*About this exercise*:
What follows is a set of entries. Give them again exactly, without the pictures.

*Recorded information*:
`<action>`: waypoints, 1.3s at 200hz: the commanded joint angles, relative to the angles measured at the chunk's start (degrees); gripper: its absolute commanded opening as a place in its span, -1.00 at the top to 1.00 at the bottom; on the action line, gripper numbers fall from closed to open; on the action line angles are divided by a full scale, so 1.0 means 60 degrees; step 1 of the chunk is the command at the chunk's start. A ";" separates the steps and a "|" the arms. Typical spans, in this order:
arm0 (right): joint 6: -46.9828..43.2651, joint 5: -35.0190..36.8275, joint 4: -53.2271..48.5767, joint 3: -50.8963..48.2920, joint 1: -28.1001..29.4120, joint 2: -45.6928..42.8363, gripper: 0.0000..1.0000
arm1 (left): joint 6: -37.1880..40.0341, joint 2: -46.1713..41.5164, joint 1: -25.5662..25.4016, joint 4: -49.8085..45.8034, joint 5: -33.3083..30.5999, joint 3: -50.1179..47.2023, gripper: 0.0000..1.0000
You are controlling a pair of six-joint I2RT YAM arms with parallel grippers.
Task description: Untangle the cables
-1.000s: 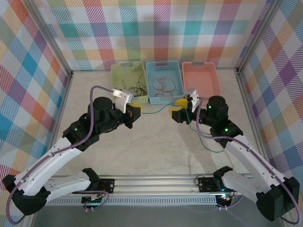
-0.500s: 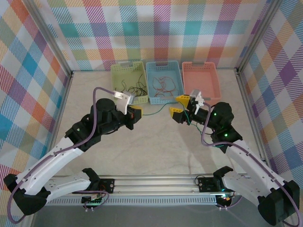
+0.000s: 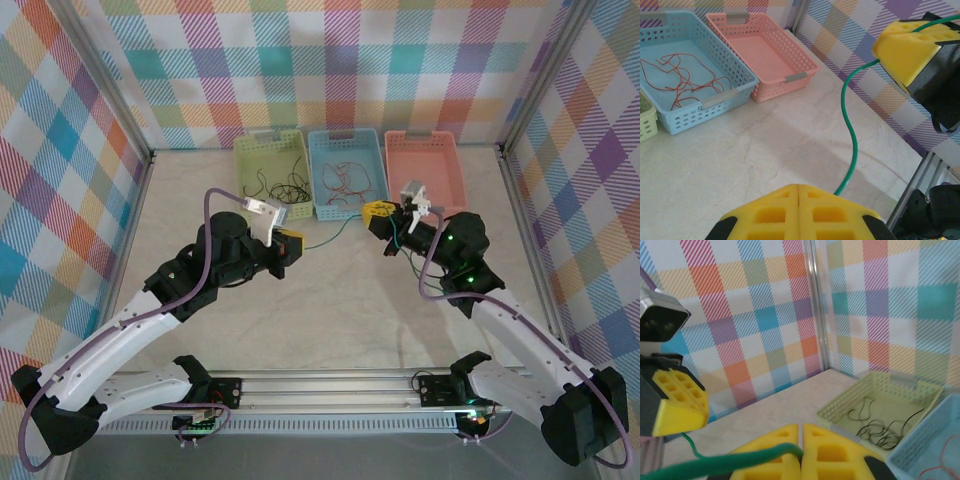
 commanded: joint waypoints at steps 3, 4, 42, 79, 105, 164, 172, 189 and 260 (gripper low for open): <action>-0.0124 0.1116 -0.0208 0.0446 0.0047 -0.0055 1.00 | -0.0111 -0.0174 -0.0010 0.0281 -0.0081 -0.0125 0.78; -0.0133 0.1152 -0.0225 0.0454 0.0047 -0.0055 1.00 | -0.0108 -0.0183 -0.0011 0.0277 -0.0092 -0.0123 0.74; -0.0347 0.3644 -0.1294 0.1149 -0.0086 0.0254 1.00 | -0.0068 -0.0536 -0.0010 0.0199 -0.0676 -0.0441 -0.47; 0.0110 0.5683 -0.4323 0.3449 -0.1141 0.2072 1.00 | -0.0143 -0.0901 -0.0008 -0.0303 -0.2227 -0.0849 -0.78; 0.0626 0.6835 -0.6274 0.5246 -0.2092 0.3501 1.00 | -0.0163 -0.1526 0.0016 -0.0384 -0.2747 -0.1402 -0.79; 0.0119 0.9050 -0.8558 0.8704 -0.2776 0.6788 1.00 | -0.0221 -0.2271 0.0048 -0.0130 -0.2859 -0.2367 -0.84; 0.0064 0.9186 -0.8819 0.9164 -0.2801 0.7261 1.00 | -0.0234 -0.2264 0.0051 -0.0086 -0.2841 -0.2445 -0.84; -0.0125 0.9287 -0.9745 1.0440 -0.2880 0.8484 1.00 | -0.0277 -0.2205 0.0062 -0.0025 -0.2798 -0.2569 -0.84; -0.0219 1.0529 -1.3040 1.5843 -0.2996 1.3082 0.44 | -0.0193 -0.2137 0.0111 0.0094 -0.2644 -0.2795 -0.84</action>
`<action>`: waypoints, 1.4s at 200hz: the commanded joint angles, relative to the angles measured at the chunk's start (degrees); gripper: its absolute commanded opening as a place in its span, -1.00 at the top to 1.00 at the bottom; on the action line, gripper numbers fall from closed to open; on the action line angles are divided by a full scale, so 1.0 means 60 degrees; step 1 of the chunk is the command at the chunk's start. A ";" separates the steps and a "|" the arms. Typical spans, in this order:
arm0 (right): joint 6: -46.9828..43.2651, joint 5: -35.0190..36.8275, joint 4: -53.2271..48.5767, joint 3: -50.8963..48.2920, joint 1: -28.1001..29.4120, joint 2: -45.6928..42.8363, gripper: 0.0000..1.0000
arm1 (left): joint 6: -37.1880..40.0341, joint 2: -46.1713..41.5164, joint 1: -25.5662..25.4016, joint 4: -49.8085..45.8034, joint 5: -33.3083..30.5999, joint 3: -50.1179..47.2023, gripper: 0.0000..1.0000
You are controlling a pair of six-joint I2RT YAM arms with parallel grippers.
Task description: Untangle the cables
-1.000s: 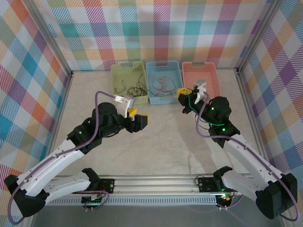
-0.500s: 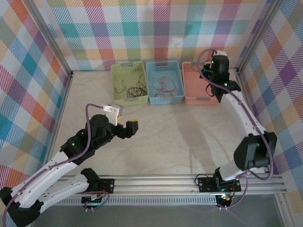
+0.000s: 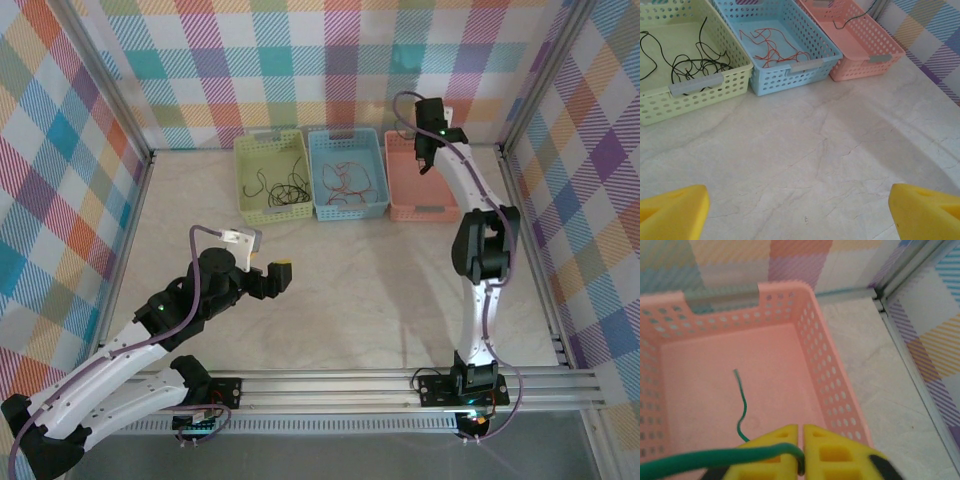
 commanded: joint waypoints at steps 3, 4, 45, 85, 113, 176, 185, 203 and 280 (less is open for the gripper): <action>0.0024 0.0566 -0.2079 0.2180 -0.0107 0.1246 0.39 | -0.0003 0.0021 0.0092 0.0370 0.0098 -0.0111 -0.84; 0.0046 0.0563 -0.2168 0.2308 -0.0107 0.1305 0.36 | -0.0007 0.0030 0.0090 0.0370 0.0095 -0.0111 -0.84; 0.0081 0.0443 -0.3255 0.4092 -0.0224 0.2143 -0.05 | 0.0013 0.0026 0.0125 0.0406 0.0163 -0.0176 -0.84; 0.0149 0.0116 -0.3179 0.3436 -0.0511 0.1833 0.04 | -0.0018 0.0025 0.0145 0.0461 0.0184 -0.0284 -0.84; 0.0055 -0.1334 -0.3107 0.2973 -0.0546 0.1512 0.06 | -0.0025 0.0003 0.0133 0.0487 0.0200 -0.0338 -0.84; 0.1901 -0.5093 -0.1724 0.0382 -0.0327 -0.0314 -0.11 | -0.0041 -0.0030 0.0142 0.0485 0.0225 -0.0352 -0.84; 0.2147 -0.5426 -0.1774 0.0282 -0.0279 -0.0325 -0.11 | -0.0067 -0.0047 0.0132 0.0495 0.0242 -0.0359 -0.84; 0.2445 -0.5953 -0.1501 -0.0173 -0.0184 -0.0404 -0.06 | -0.0082 -0.0048 0.0132 0.0500 0.0250 -0.0374 -0.84; 0.2253 -0.6764 -0.1227 -0.0815 0.0113 0.0185 0.17 | -0.0069 -0.0107 0.0141 0.0469 0.0238 -0.0410 -0.85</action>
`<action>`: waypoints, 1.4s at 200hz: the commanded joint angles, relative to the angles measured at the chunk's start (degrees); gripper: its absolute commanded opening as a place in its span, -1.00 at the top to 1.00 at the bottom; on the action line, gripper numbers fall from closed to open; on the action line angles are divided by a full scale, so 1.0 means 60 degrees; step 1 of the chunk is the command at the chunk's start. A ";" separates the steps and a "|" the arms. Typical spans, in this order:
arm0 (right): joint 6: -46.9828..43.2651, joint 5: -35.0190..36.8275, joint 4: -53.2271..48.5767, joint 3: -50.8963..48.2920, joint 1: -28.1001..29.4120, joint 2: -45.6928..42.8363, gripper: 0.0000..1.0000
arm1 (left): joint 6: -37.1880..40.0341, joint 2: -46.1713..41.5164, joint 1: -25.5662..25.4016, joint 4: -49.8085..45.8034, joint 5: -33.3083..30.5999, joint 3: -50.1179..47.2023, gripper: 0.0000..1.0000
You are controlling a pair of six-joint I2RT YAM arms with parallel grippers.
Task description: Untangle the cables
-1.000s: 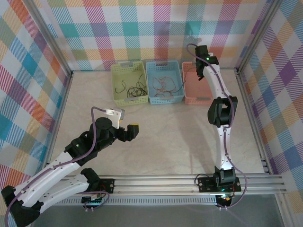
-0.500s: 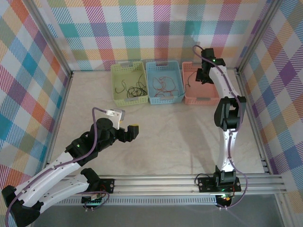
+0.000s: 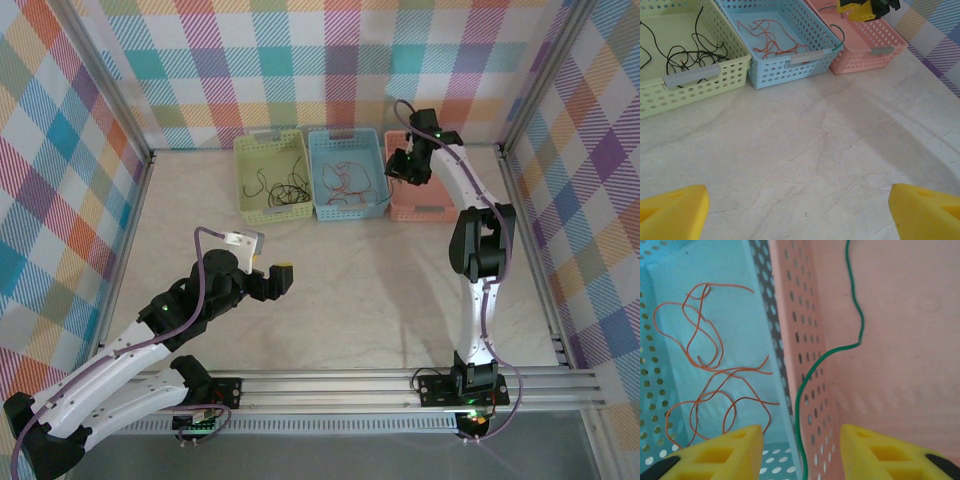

*Task solution*:
`<action>`: waypoints, 1.3s at 200hz: the commanded joint angles, relative to the angles measured at the chunk's start (degrees); gripper: its absolute commanded opening as a place in its span, -1.00 at the top to 1.00 at the bottom; on the action line, gripper numbers fall from closed to open; on the action line angles are divided by a full scale, so 1.0 means 60 degrees; step 1 of the chunk is the command at the chunk's start. A ";" separates the steps and a "|" the arms. Typical spans, in this order:
arm0 (right): joint 6: -46.9828..43.2651, joint 5: -35.0190..36.8275, joint 4: -53.2271..48.5767, joint 3: -50.8963..48.2920, joint 1: -28.1001..29.4120, joint 2: -45.6928..42.8363, gripper: 0.0000..1.0000
arm1 (left): joint 6: -37.1880..40.0341, joint 2: -46.1713..41.5164, joint 1: -25.5662..25.4016, joint 4: -49.8085..45.8034, joint 5: -33.3083..30.5999, joint 3: -50.1179..47.2023, gripper: 0.0000..1.0000
You are controlling a pair of six-joint I2RT YAM arms with parallel grippers.
Task description: Untangle the cables
-1.000s: 
-0.500s: 
+0.000s: 
 commanded: joint waypoints at steps 3, 4, 42, 79, 105, 164, 172, 189 and 260 (gripper low for open): <action>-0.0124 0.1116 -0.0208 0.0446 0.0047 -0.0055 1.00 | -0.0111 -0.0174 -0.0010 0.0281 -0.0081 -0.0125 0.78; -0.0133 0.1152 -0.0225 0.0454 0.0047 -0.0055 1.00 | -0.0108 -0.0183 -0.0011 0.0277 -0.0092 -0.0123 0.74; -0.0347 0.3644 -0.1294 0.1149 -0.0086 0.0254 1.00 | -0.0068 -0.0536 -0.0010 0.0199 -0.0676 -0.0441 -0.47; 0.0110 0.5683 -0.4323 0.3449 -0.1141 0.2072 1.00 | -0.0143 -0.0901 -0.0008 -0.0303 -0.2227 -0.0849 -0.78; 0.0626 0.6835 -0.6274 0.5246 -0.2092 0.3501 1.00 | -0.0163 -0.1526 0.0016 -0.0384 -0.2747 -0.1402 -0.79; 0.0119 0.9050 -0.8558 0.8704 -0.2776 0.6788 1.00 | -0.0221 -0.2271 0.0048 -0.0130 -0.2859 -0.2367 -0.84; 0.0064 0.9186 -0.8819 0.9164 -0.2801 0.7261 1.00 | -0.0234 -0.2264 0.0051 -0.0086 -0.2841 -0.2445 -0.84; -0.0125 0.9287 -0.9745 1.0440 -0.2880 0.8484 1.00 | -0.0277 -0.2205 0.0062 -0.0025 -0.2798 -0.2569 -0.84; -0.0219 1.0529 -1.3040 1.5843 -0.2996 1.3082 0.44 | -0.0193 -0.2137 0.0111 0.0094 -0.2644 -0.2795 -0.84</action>
`<action>`: waypoints, 1.4s at 200hz: the commanded joint angles, relative to the angles measured at the chunk's start (degrees); gripper: its absolute commanded opening as a place in its span, -1.00 at the top to 1.00 at the bottom; on the action line, gripper numbers fall from closed to open; on the action line angles are divided by a full scale, so 1.0 means 60 degrees; step 1 of the chunk is the command at the chunk's start. A ";" separates the steps and a "|" the arms. Typical spans, in this order:
arm0 (right): joint 6: -46.9828..43.2651, joint 5: -35.0190..36.8275, joint 4: -53.2271..48.5767, joint 3: -50.8963..48.2920, joint 1: -28.1001..29.4120, joint 2: -45.6928..42.8363, gripper: 0.0000..1.0000
arm1 (left): joint 6: -37.1880..40.0341, joint 2: -46.1713..41.5164, joint 1: -25.5662..25.4016, joint 4: -49.8085..45.8034, joint 5: -33.3083..30.5999, joint 3: -50.1179..47.2023, gripper: 0.0000..1.0000
You are controlling a pair of six-joint I2RT YAM arms with parallel grippers.
Task description: Untangle the cables
-1.000s: 
-0.500s: 
+0.000s: 
 commanded: joint waypoints at steps 3, 4, 45, 85, 113, 176, 185, 203 and 280 (less is open for the gripper): <action>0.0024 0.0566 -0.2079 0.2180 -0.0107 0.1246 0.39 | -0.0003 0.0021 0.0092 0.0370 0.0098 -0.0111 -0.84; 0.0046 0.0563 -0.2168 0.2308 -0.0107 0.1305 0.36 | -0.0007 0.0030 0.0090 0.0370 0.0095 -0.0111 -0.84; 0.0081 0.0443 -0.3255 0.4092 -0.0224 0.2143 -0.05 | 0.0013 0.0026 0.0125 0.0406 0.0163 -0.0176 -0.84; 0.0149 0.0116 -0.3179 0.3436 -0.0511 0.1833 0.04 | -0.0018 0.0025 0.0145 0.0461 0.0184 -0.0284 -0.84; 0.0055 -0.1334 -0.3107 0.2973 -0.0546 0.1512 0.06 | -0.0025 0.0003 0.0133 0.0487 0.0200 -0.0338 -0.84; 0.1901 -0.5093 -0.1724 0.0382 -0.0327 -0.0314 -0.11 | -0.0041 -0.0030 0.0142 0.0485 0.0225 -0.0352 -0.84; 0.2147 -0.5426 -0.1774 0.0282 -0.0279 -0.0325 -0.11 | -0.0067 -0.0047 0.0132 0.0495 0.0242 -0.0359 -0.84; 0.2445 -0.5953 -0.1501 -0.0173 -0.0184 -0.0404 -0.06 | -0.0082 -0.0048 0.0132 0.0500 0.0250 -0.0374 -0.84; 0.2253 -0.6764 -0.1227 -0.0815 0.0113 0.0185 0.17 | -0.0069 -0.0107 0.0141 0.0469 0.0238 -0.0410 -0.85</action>
`<action>`: waypoints, 1.4s at 200hz: the commanded joint angles, relative to the angles measured at the chunk's start (degrees); gripper: its absolute commanded opening as a place in its span, -1.00 at the top to 1.00 at the bottom; on the action line, gripper numbers fall from closed to open; on the action line angles are divided by a full scale, so 1.0 means 60 degrees; step 1 of the chunk is the command at the chunk's start. A ";" separates the steps and a "|" the arms. Typical spans, in this order:
arm0 (right): joint 6: -46.9828..43.2651, joint 5: -35.0190..36.8275, joint 4: -53.2271..48.5767, joint 3: -50.8963..48.2920, joint 1: -28.1001..29.4120, joint 2: -45.6928..42.8363, gripper: 0.0000..1.0000
arm1 (left): joint 6: -37.1880..40.0341, joint 2: -46.1713..41.5164, joint 1: -25.5662..25.4016, joint 4: -49.8085..45.8034, joint 5: -33.3083..30.5999, joint 3: -50.1179..47.2023, gripper: 0.0000..1.0000
You are controlling a pair of six-joint I2RT YAM arms with parallel grippers.
Task description: Untangle the cables
-1.000s: 
-0.500s: 
+0.000s: 

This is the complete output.